> _WHAT THE EXERCISE ASKS_
Write out the data exactly, keeping every line.

--- ENTRIES PROVIDED Enclosed Below ---

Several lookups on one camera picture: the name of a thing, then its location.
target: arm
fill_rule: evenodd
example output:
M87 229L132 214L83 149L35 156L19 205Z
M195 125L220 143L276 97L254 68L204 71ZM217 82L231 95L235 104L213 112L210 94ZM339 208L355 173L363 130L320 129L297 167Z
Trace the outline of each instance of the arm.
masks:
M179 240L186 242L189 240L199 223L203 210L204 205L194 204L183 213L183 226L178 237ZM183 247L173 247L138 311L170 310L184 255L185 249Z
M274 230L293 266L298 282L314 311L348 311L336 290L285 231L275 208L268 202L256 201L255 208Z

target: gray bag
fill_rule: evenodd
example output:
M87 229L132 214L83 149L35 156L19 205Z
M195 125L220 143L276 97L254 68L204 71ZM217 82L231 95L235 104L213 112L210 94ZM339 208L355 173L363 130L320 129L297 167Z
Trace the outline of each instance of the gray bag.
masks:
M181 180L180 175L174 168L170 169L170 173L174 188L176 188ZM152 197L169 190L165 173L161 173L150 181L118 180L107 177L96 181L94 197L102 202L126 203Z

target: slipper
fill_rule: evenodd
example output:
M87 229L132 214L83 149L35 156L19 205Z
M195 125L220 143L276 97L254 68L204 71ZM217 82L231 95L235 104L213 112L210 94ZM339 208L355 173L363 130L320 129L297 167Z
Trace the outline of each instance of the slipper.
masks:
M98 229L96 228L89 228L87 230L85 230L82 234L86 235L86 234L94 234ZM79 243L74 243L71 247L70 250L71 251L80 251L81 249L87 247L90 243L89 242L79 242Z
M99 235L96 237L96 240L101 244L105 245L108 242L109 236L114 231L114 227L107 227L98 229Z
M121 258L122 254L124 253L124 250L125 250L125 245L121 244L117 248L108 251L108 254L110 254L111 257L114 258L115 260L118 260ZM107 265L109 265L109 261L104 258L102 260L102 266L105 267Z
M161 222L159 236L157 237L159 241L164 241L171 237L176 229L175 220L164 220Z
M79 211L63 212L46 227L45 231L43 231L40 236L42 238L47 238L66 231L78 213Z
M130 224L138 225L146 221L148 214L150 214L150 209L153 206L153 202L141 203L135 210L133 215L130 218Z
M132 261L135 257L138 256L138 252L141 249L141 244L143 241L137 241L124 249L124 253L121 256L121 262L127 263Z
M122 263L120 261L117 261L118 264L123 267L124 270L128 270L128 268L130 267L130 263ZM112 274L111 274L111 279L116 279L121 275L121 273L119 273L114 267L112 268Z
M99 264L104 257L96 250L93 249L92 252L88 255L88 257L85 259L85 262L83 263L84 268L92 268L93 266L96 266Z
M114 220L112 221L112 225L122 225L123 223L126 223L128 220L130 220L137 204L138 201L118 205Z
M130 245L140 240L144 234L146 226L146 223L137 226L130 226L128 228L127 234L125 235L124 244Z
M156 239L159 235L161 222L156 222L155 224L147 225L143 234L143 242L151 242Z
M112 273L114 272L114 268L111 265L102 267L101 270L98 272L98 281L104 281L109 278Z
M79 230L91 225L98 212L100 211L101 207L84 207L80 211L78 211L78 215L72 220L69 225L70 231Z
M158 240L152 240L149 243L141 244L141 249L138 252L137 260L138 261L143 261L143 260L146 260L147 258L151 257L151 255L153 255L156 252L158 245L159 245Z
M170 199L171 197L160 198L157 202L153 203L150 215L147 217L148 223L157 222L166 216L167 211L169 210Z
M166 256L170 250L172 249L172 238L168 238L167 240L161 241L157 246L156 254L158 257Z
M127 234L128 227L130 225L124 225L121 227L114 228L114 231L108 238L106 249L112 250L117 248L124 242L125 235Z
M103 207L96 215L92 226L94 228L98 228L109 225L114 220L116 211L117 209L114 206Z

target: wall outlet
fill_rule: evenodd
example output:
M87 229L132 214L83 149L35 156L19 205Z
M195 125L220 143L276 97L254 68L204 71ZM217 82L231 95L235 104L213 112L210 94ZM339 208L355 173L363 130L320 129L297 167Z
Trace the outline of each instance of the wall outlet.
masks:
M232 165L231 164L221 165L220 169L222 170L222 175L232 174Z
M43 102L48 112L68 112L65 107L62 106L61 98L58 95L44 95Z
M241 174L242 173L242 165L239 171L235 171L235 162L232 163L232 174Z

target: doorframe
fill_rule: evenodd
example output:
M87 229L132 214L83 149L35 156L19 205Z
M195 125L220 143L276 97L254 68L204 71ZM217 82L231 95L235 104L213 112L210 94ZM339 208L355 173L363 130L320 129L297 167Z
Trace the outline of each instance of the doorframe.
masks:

--- End of Enclosed ENTRIES PROVIDED ---

> _ANSWER SECTION_
Several lookups on one camera picture: the name of a thing, then its location.
target: arm
fill_rule: evenodd
example output:
M87 229L132 214L83 149L35 156L19 205Z
M195 125L220 143L276 97L254 68L204 71ZM217 82L231 95L235 104L213 112L210 94ZM339 208L355 173L363 130L320 129L297 167Z
Trace the outline of each instance of the arm.
masks:
M179 240L186 242L189 240L199 223L203 210L204 205L194 204L183 213L183 226L178 237ZM183 247L173 247L138 311L170 310L184 255L185 249Z
M274 230L293 266L298 282L314 311L348 311L336 290L285 231L275 208L268 202L256 201L255 208Z

target: gray bag
fill_rule: evenodd
example output:
M87 229L132 214L83 149L35 156L19 205Z
M195 125L220 143L276 97L254 68L204 71ZM217 82L231 95L235 104L213 112L210 94ZM339 208L355 173L363 130L320 129L297 167Z
Trace the outline of each instance of the gray bag.
masks:
M181 180L180 175L174 168L170 169L170 173L174 188L176 188ZM152 197L169 190L165 173L161 173L150 181L118 180L107 177L96 181L94 197L102 202L126 203Z

target: slipper
fill_rule: evenodd
example output:
M87 229L132 214L83 149L35 156L19 205Z
M195 125L220 143L276 97L254 68L204 71ZM217 82L231 95L235 104L213 112L210 94ZM339 208L355 173L363 130L320 129L297 167Z
Trace the outline of each instance of the slipper.
masks:
M98 229L96 228L89 228L87 230L85 230L82 234L86 235L86 234L94 234ZM79 243L74 243L71 247L70 250L71 251L80 251L81 249L87 247L90 243L89 242L79 242Z
M99 235L96 237L96 240L101 244L105 245L108 242L109 236L114 231L114 227L107 227L98 229Z
M121 258L122 254L124 253L124 250L125 250L125 245L121 244L117 248L108 251L108 254L110 254L111 257L114 258L115 260L118 260ZM107 265L109 265L109 261L104 258L102 260L102 266L105 267Z
M161 222L159 236L157 237L159 241L164 241L171 237L176 229L175 220L164 220Z
M79 211L63 212L46 227L45 231L43 231L40 236L42 238L47 238L66 231L78 213Z
M130 224L138 225L146 221L148 214L150 214L150 209L153 206L153 202L141 203L135 210L133 215L130 218Z
M132 261L135 257L138 256L138 252L141 249L141 244L143 241L137 241L124 249L124 253L121 256L121 262L127 263Z
M122 263L120 261L117 261L118 264L123 267L124 270L128 270L128 268L130 267L130 263ZM112 274L111 274L111 279L116 279L121 275L121 273L119 273L114 267L112 268Z
M99 264L104 257L96 250L93 249L92 252L88 255L88 257L85 259L85 262L83 263L84 268L92 268L93 266L96 266Z
M114 220L112 221L112 225L122 225L123 223L126 223L128 220L130 220L137 204L138 201L118 205Z
M130 245L140 240L144 234L146 226L146 223L137 226L130 226L128 228L127 234L125 235L124 244Z
M156 239L159 235L161 222L156 222L155 224L147 225L143 234L143 242L151 242Z
M112 273L114 272L114 268L111 265L102 267L101 270L98 272L98 281L104 281L109 278Z
M79 230L91 225L98 212L100 211L101 207L84 207L80 211L78 211L78 215L72 220L69 225L70 231Z
M158 240L152 240L149 243L141 244L141 249L138 252L137 260L138 261L143 261L143 260L146 260L147 258L151 257L151 255L153 255L156 252L158 245L159 245Z
M170 199L171 197L160 198L157 202L153 203L150 215L147 217L148 223L157 222L166 216L167 211L169 210Z
M166 256L170 250L172 249L172 238L168 238L167 240L161 241L157 246L156 254L158 257Z
M127 234L128 227L130 225L124 225L121 227L114 228L114 231L108 238L106 249L112 250L117 248L124 242L125 235Z
M103 207L96 215L92 226L94 228L98 228L109 225L114 220L116 211L117 209L114 206Z

target: wall outlet
fill_rule: evenodd
example output:
M87 229L132 214L83 149L35 156L19 205Z
M195 125L220 143L276 97L254 68L204 71ZM217 82L231 95L235 104L213 112L210 94ZM339 208L355 173L363 130L320 129L297 167Z
Trace the outline of each instance of the wall outlet.
masks:
M232 165L231 164L221 165L220 169L222 170L222 175L232 174Z
M43 102L48 112L68 112L65 107L62 106L61 98L58 95L44 95Z
M241 174L242 173L242 165L239 171L235 171L235 162L232 163L232 174Z

target: doorframe
fill_rule: evenodd
example output:
M87 229L132 214L83 149L35 156L19 205Z
M195 125L220 143L276 97L254 68L204 71ZM217 82L231 95L235 104L213 112L210 94ZM339 208L355 173L363 130L320 129L297 167Z
Trace the outline of each instance of the doorframe.
masks:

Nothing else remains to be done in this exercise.